Starbucks' Investor Day Proves Company Remains A Global Growth Story

How is it possible that it seems like there is a Starbucks Corporation SBUX coffee shop on every corner and in every mall, yet the chain is still considered a global growth story?

According to Jeffrey Bernstein, a restaurant analyst with Barclays, Starbucks' 2016 Investor Day presentation confirms that Starbucks is indeed a leading global growth story.

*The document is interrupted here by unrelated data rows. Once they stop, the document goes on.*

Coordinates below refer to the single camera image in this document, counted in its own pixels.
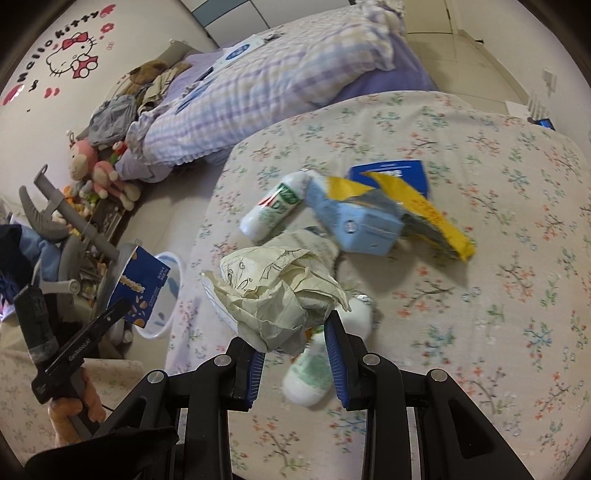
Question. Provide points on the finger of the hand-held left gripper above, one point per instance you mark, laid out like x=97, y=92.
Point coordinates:
x=111, y=316

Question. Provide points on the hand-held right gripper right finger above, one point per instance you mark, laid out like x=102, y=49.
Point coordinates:
x=334, y=364

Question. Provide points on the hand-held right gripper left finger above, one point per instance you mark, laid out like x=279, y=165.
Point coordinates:
x=251, y=374

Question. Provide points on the white bottle pale green label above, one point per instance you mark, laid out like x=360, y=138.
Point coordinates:
x=307, y=376

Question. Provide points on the dark blue snack box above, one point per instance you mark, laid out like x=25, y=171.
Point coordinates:
x=138, y=286

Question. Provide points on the white plastic bin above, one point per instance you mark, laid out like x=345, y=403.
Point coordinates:
x=168, y=307

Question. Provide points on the cream paper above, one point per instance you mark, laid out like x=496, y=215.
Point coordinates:
x=268, y=295

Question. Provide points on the light blue carton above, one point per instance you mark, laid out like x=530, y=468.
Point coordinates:
x=360, y=230

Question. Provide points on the white bottle green red label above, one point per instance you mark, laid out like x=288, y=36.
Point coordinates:
x=272, y=207

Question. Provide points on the yellow snack bag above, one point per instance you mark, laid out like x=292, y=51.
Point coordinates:
x=438, y=221

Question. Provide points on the blue cardboard box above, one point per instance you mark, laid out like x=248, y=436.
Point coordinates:
x=408, y=171

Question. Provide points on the person's left hand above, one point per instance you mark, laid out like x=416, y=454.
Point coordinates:
x=64, y=410

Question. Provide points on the floral patterned cloth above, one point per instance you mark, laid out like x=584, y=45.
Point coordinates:
x=23, y=415

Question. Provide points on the light blue clothing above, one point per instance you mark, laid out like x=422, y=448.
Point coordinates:
x=41, y=251

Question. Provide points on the black cloth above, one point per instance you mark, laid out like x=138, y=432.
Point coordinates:
x=101, y=454

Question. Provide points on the colourful toy pile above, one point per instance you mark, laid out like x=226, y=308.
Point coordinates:
x=83, y=198

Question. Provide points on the small pink plush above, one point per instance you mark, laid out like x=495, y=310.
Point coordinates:
x=111, y=180

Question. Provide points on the large pink monkey plush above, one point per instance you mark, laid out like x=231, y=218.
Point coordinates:
x=82, y=157

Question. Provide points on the grey clothes pile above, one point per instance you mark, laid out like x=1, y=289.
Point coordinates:
x=111, y=117

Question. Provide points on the brown teddy bear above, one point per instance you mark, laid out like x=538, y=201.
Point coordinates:
x=147, y=71

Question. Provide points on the purple plaid quilt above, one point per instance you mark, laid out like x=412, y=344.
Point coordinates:
x=258, y=92

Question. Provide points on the blue white leaflet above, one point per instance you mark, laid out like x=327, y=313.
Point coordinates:
x=240, y=49

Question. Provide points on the purple bed sheet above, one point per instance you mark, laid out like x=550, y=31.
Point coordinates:
x=408, y=74

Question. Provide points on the white paper sheet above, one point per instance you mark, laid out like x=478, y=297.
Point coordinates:
x=516, y=108

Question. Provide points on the blue phone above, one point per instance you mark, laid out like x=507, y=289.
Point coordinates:
x=543, y=123

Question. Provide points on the white slotted rack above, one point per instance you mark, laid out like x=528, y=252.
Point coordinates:
x=535, y=105

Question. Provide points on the pale wardrobe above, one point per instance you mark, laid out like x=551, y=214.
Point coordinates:
x=277, y=14

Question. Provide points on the grey stroller frame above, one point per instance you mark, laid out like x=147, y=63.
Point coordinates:
x=64, y=214

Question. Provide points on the cartoon cat wall sticker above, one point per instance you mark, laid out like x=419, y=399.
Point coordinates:
x=74, y=57

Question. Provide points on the white wall socket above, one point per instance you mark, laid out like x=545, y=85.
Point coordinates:
x=549, y=81

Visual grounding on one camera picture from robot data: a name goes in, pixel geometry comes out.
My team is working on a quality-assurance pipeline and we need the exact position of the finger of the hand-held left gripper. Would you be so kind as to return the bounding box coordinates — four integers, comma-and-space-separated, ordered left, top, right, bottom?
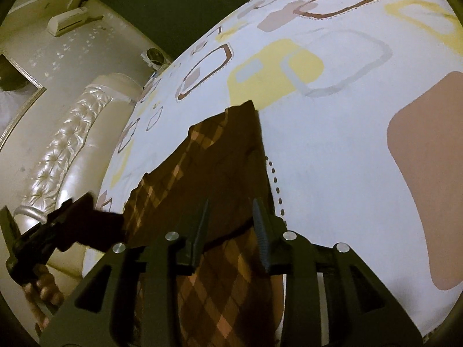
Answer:
54, 191, 126, 253

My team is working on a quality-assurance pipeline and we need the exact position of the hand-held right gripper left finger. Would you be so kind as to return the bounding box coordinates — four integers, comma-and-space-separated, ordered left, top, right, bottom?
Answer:
39, 199, 210, 347

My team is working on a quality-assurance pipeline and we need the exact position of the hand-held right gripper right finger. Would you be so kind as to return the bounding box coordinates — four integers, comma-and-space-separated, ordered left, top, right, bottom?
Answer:
251, 198, 424, 347

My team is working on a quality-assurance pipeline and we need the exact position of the brown plaid cloth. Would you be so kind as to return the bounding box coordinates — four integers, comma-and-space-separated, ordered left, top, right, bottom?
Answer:
122, 100, 287, 347

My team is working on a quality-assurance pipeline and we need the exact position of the person's left hand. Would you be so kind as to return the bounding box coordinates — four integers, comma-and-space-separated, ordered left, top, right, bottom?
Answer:
22, 263, 63, 333

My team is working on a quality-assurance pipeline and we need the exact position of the cream tufted headboard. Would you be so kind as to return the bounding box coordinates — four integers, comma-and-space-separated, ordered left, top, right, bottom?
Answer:
16, 72, 145, 284

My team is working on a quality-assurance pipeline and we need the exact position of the patterned white bed sheet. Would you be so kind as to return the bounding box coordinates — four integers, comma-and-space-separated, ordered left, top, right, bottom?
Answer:
81, 0, 463, 347

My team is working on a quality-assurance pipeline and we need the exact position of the small round device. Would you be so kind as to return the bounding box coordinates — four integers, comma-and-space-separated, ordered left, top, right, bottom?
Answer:
141, 48, 172, 70

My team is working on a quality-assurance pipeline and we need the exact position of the white air conditioner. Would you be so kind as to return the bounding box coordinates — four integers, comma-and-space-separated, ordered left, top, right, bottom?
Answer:
47, 5, 105, 37

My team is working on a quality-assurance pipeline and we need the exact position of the framed wall mirror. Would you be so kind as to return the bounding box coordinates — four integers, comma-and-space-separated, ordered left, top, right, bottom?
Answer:
0, 53, 47, 150

After all, the company's five-year plan calls for up to 20 percent in earnings per share growth and a 4–6 percent comp growth.

Bernstein stated that Starbucks can achieve its long-term goals through continued innovation and the newly created Starbucks Reserve concept as well as digital and mobile initiatives.

Moreover, Starbucks has significant runway for international growth in China, and the company also hopes to develop its channel development business to rival the scale of the global retail platform.

Not So Fast ...

Despite Bernstein's optimism of growth, the analyst cautioned investors that Starbucks' five-year growth profile is already priced into the stock, which is trading at around 27.5x forward earnings — in the lower half of its three-year range of 24x to 36x and in line with its 28x average.

The analyst also suggested that management should have offered a more tempered and conservative long-term comp profile and then "beating the prudently conservative level," which would have been "favorably received."

Shares remain Equal-Weight rated with an unchanged $57 price target.

At last check, Starbucks shares were up 0.23 percent at $58.90.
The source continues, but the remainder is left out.